It’s not unusual for me to hear my son playing in his room as I walk by.
It is, however, odd to hear the narration of his own personal playtime reflecting scary realities beyond the walls of our home.
“Hurry, hurry, we have to save them from the sickness!” he shouted.
I opened the door just enough to see what was happening without disturbing him. With a toy ambulance clinched in each fist, he was carrying out an urgent rescue operation.
In this particular scenario, the paramedics were coming to the aid of his Batman, Black Panther and Thor action figures.
“Get them to the doctor!” he yelled.
At just 5 years old, my son has arrived at the correct conclusion that medical professionals are the true heroes these days.
Of course, this pandemic has also thrust other professions into heroic roles.
I’m thinking of the grocery store workers who face the most exposure day in and day out, the truckers who drive into the night to make sure products arrive on the shelves and the janitors and custodians across the land who work tirelessly — and thanklessly — to stamp out any potential remnant of this novel coronavirus wherever they go.
Folks who just months ago were seen by many as filling unremarkable roles in our economy are now the only columns holding it up.
Other standard bearers of the hero mantle are still dutifully in place, the law enforcement officers patrolling the streets and the firefighters who remain ready to swiftly respond to any scene at any time.
Our appreciation of their work is as important today as it was before this crisis emerged.
But others are rising to the occasion as well.
I’m talking about distilleries that upended their entire operations in order to produce hand sanitizer in bulk.

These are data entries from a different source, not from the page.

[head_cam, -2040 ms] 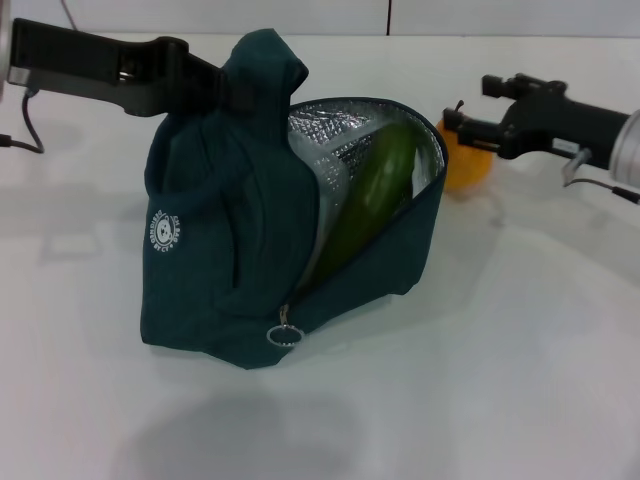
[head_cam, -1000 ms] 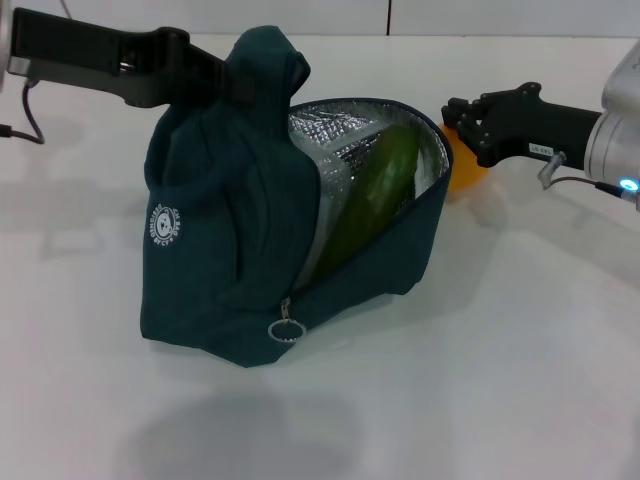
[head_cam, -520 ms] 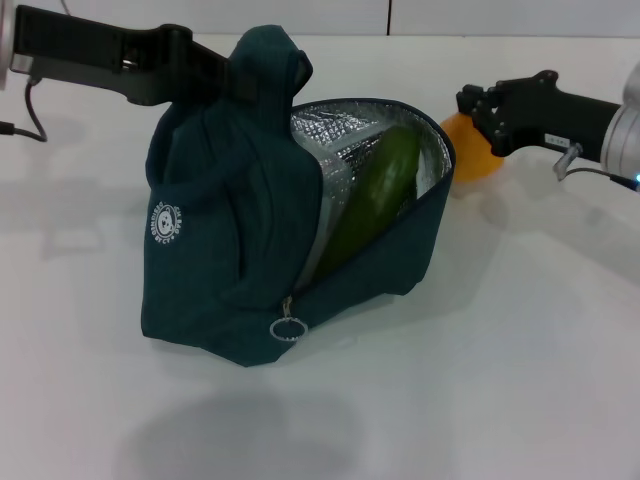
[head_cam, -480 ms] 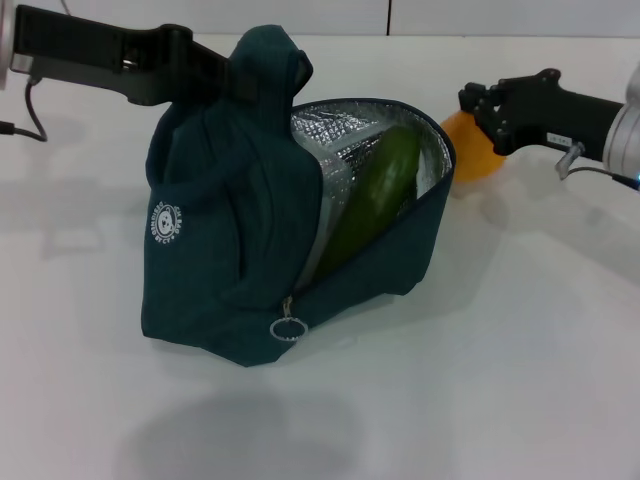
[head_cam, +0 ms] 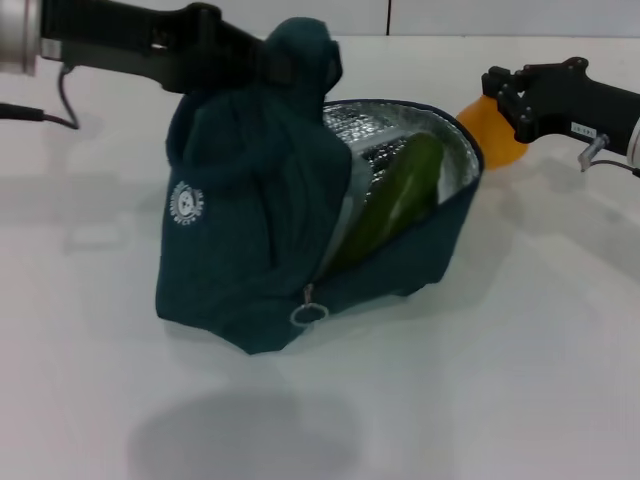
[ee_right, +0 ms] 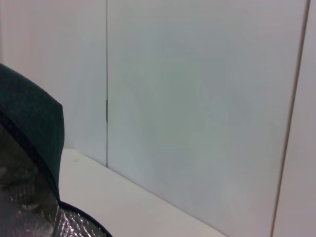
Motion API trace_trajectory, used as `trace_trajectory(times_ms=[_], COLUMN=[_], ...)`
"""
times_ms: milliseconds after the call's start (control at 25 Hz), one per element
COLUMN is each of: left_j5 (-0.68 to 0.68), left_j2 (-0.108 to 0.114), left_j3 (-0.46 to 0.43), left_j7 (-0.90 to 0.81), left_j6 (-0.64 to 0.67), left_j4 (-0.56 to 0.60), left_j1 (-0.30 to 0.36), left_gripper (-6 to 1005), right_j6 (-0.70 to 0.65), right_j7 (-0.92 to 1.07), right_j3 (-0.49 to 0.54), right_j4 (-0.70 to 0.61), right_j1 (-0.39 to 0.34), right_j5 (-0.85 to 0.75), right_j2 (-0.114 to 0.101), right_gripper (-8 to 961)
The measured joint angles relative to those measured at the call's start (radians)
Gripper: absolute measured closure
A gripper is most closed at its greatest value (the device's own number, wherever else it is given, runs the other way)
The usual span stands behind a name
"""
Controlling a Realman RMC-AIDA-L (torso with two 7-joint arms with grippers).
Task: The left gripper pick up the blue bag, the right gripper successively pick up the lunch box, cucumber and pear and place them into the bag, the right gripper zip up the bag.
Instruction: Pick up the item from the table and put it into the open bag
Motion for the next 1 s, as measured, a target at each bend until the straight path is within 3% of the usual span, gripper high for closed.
trace_trajectory(times_ms=[240, 560, 760, 1000], left_j5=[-0.011, -0.023, -0.023, -0.016], left_j2=[-0.032, -0.042, -0.044, -0.040], left_j3=[0.006, 0.007, 0.002, 0.002], left_j7=[-0.001, 0.015, 0.059, 0.080], left_j6=[0.000, -0.008, -0.025, -0.050], left_j4=[-0.013, -0.036, -0.117, -0.134], left_j1=[-0.034, -0.039, -0.022, 0.009], left_gripper=[957, 957, 957, 956], right_j6=[-0.002, -0.046, -0.211, -0.419], right_j7=[0.001, 0.006, 0.019, 0.074], right_j3=[0.005, 0.074, 0.138, 0.145], right_j4=[-0.015, -0.082, -0.097, -0.150], right_j1=[-0.018, -0.067, -0.092, -0.127], right_j5=[0.010, 0.029, 0.067, 0.102], right_j2=[-0.001, -0.003, -0.005, -0.006], right_gripper=[917, 917, 917, 918])
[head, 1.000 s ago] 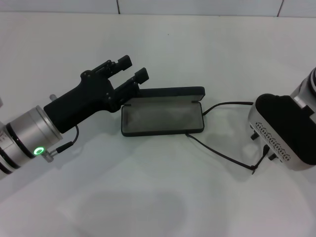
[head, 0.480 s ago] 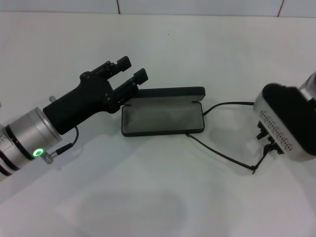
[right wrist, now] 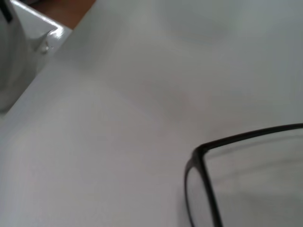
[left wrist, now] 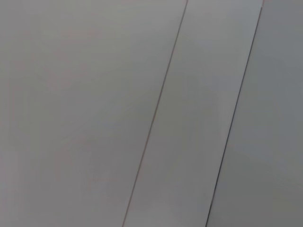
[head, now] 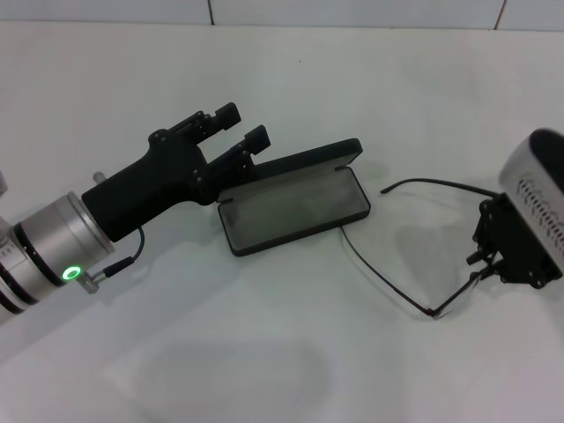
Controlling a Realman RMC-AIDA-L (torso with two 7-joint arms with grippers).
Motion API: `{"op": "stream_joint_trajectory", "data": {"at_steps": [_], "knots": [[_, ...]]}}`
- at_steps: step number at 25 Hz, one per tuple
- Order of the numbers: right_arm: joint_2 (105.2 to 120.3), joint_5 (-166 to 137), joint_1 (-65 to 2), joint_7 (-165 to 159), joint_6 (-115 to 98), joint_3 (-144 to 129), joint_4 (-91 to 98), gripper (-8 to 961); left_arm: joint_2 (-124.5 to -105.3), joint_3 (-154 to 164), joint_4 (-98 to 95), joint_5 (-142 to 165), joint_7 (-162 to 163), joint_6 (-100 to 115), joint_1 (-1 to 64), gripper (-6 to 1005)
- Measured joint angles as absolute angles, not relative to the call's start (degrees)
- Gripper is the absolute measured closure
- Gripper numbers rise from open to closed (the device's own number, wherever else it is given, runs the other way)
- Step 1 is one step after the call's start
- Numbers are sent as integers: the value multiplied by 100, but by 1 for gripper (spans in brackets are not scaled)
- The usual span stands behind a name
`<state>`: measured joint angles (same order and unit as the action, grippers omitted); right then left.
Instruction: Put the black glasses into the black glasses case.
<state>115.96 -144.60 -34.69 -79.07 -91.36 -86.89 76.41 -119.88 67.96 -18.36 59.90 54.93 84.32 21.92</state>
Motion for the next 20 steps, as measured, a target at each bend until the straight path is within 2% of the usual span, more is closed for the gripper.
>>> {"op": "stream_joint_trajectory", "data": {"at_steps": [12, 20], "knots": [[11596, -12863, -2716, -6729, -9342, -6795, 7310, 833, -11984, 6803, -1837, 6047, 5490, 8728, 2155, 416], [11560, -12035, -2587, -5649, -10264, -5624, 6318, 833, -11972, 6803, -1837, 6045, 5493, 8837, 2235, 418]]}}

I’m thinking of those who have gathered together on social media en masse to organize and create thousands of masks for both emergency responders and the general public, or the nonprofit organizations that were already stretched for resources but have now found another gear in order to serve more members of the public with food, clothing and financial assistance.
Then there are the employers breaking their backs to provide as much work for their employees as possible, knowing how important a paycheck — of any size — is in these times.

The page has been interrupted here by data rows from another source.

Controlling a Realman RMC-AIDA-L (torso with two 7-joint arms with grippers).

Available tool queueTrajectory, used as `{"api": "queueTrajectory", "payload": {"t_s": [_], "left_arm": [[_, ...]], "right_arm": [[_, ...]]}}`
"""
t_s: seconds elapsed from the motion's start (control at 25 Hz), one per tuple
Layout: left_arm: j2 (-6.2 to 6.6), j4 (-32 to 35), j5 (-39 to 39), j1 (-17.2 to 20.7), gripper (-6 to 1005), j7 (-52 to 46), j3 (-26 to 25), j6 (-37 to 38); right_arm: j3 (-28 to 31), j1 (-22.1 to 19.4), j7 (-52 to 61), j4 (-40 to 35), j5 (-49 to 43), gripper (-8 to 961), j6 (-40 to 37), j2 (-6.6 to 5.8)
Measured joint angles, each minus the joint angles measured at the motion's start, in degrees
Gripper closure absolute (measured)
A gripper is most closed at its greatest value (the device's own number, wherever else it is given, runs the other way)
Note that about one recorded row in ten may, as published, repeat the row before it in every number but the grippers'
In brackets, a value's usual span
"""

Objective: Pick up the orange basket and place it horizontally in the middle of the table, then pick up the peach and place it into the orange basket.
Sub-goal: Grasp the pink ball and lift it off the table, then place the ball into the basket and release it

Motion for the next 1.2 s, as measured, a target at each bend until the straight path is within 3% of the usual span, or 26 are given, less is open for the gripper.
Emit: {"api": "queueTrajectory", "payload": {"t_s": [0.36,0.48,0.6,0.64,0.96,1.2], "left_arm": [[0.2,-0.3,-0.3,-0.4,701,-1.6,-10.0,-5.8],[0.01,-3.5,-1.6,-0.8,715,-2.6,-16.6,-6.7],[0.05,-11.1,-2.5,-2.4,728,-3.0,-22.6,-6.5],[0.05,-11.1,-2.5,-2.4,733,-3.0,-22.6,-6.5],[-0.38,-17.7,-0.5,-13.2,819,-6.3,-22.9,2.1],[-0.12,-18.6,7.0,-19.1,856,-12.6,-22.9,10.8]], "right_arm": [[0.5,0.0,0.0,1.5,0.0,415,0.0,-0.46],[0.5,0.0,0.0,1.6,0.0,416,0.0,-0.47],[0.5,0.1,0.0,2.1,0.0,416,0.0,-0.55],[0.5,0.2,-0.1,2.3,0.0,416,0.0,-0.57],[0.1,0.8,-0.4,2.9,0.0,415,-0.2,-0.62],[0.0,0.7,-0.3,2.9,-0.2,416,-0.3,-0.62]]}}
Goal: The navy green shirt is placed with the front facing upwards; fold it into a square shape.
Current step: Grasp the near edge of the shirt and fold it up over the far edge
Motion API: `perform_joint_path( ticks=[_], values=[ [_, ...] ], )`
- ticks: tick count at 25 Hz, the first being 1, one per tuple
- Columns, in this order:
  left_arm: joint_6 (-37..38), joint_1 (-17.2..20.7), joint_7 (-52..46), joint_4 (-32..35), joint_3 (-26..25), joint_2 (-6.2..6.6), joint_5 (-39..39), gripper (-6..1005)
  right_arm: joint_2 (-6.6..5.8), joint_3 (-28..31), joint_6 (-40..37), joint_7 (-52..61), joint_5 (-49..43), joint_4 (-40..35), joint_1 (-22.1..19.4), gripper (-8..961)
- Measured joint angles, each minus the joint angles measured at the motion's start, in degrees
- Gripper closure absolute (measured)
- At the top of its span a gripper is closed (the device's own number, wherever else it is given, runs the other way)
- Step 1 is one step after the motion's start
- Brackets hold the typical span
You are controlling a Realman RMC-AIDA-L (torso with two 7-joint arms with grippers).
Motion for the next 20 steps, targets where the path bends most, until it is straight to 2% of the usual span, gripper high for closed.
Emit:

Even landlords, sometimes portrayed as cold and calculated, are in many cases stepping up for the occasion, providing relief and understanding for tenants who have simply lost their ability to earn money.
All of these examples share a common theme — sacrifice, the act of giving up some level of comfort and safety for the good of others.
To one extent or another, all of us have been asked to sacrifice aspects of our lives in order to halt this virus in its tracks and eventually restore some sense of normalcy.
But for the majority of us, the most heroic thing we can do is stay at home and avoid potentially passing or contracting the virus.
Compared to the contributions of others, it’s not a lot to ask.
When we win the day — and we will — there will be time to take stock of these wild and uncertain times and remember everyone who made sacrifices on the front lines and beyond.
For now, I’ll simply raise a glass from afar to those who have risen to an unprecedented occasion to serve, heal, feed, protect and support those who have simply been asked to avoid others as an unseen foe courses through the human population.
It’s the dawn of a new class of superheroes.
Even a child can see that.
Eric Schwartz is regional executive editor for Lafromboise Communications. He can be reached at email@example.com.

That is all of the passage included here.